Work required
Check the listing below for lines that hold "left". How many are there? Please give only the number.

- - -

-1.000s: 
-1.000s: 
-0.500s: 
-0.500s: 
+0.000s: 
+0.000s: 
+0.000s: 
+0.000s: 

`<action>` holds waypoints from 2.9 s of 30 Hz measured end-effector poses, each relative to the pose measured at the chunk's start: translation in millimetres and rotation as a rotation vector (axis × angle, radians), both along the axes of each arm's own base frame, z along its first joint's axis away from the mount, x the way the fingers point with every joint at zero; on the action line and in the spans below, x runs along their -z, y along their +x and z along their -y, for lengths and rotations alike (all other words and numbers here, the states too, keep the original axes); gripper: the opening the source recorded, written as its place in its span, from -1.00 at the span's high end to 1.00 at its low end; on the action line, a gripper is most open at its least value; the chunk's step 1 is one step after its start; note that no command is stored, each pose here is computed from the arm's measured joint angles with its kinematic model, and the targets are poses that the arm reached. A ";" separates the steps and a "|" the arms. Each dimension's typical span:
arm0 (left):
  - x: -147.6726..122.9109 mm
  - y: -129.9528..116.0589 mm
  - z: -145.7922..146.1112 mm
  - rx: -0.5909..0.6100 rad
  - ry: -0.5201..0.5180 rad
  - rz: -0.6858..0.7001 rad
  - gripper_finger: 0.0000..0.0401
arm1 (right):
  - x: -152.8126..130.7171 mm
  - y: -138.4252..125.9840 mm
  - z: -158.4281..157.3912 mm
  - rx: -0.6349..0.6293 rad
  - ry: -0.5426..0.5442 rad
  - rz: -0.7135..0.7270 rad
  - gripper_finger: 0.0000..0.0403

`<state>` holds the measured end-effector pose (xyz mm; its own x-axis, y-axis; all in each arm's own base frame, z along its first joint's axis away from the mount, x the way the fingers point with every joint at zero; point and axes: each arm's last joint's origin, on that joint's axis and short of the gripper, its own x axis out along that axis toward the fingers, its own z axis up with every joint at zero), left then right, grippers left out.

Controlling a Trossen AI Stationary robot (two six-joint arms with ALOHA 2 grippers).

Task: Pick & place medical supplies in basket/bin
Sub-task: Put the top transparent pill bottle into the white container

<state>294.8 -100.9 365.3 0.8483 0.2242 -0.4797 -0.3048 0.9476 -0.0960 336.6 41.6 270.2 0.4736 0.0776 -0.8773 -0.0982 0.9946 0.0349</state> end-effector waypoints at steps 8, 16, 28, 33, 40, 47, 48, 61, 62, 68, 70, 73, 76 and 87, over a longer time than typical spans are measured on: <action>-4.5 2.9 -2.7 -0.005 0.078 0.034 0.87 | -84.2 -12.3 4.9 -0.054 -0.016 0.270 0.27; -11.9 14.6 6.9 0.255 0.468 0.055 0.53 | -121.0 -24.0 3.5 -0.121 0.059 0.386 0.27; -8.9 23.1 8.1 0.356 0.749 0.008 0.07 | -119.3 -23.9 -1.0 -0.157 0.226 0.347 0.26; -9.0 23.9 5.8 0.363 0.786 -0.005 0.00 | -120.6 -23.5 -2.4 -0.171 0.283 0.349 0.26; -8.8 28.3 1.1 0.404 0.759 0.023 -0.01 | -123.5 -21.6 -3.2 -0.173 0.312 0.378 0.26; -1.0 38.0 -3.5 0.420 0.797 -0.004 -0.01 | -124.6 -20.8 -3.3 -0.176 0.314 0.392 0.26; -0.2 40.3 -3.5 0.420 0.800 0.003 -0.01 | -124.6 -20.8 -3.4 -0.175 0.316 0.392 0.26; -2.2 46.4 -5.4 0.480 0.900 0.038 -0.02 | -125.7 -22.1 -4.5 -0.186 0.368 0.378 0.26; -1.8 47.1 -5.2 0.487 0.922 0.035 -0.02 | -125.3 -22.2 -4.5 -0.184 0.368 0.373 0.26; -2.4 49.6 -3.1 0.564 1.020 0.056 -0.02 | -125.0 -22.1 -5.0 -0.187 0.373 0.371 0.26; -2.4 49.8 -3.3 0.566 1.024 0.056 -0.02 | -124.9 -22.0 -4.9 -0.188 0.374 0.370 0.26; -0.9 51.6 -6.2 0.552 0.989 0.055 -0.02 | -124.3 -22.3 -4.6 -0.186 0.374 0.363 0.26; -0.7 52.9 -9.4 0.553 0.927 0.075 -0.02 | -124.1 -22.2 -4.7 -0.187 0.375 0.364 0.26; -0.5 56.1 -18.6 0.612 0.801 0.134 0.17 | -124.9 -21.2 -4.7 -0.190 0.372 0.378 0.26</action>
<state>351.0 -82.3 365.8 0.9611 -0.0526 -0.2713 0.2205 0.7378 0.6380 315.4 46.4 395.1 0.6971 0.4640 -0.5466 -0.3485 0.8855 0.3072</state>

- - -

Your response
2